Courtesy of ‘YOU’ Netflix

It might not be the most politically correct behaviour, but most of us have rooted for one of the characters or even tried to justify their behaviours, so why do we keep rooting for the bad boys? The Good Housekeeping highlighted Dr. Melancon’s statement who specialises in the study of sexuality, she expressed that often “when we want something we can’t or shouldn’t have, our desire for it grows exponentially.” Additionally, according to the Good Housekeeping, Dr.
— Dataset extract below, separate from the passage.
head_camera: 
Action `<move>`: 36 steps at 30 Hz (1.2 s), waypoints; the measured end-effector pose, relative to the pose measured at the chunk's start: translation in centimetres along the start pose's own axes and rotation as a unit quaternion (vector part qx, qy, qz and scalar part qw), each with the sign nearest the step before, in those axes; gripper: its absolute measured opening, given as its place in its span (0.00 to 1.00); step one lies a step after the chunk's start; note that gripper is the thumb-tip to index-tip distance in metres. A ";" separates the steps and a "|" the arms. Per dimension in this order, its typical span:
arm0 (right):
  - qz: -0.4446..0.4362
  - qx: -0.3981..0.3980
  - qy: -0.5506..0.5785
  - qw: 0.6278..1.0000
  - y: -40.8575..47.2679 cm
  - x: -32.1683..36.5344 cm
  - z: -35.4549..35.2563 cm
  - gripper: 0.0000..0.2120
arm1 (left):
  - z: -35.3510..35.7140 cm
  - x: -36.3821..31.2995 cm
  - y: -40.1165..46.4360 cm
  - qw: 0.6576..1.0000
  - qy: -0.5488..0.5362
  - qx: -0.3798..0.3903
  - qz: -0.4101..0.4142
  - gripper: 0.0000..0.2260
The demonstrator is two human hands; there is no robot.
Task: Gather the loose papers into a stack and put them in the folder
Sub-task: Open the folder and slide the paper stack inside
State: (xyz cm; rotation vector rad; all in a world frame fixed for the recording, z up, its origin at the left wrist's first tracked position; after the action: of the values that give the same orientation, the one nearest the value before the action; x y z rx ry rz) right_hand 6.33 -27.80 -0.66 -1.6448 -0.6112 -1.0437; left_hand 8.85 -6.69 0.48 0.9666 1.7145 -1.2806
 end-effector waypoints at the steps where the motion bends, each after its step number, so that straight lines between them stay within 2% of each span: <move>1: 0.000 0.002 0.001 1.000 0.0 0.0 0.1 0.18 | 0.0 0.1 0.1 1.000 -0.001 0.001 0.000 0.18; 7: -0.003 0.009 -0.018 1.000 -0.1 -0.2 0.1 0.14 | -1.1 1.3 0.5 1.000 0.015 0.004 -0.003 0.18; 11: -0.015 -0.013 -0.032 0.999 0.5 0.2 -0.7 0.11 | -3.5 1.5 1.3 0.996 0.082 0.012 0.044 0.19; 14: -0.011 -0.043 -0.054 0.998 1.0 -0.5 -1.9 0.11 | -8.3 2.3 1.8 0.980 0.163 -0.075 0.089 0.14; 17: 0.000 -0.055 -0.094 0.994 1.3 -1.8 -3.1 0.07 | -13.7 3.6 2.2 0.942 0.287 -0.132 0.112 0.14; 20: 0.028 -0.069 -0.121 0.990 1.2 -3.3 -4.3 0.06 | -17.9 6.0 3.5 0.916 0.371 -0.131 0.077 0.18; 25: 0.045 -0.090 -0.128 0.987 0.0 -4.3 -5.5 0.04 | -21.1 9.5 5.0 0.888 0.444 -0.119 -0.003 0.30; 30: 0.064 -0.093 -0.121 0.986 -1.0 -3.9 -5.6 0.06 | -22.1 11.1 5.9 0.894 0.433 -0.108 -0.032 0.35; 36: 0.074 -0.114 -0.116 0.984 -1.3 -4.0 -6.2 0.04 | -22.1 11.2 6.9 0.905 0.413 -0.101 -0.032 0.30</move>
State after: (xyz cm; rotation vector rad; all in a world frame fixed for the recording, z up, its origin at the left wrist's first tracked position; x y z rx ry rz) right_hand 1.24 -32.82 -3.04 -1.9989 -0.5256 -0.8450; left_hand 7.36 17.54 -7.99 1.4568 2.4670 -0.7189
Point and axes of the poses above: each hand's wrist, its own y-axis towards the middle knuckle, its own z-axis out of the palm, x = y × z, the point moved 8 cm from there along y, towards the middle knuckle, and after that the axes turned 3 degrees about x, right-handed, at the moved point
Margaret Seide, a psychiatrist, explains that some women enjoy the challenge that follows a bad boy with commitment issues, “if you can convince one to commit, it can feel like quite an accomplishment,” she says. “You think that if you can land one, you must be pretty, funny, and smart enough to have won this prize.”  It seems like we naturally gravitate towards these men, whether it is to accomplish a challenge we set out for ourselves or for external validation that we crave due to societal expectations.

Circling back to whether or not Hollywood needs to stop making these documentaries about serial killers, perhaps we as viewers also need to analyse where the line between reality and fiction is blurred, and question ourselves as to why we find these dangerous criminals attractive, rather than abhorrent. We need to remember that the victims were not just characters, each had a life and a family.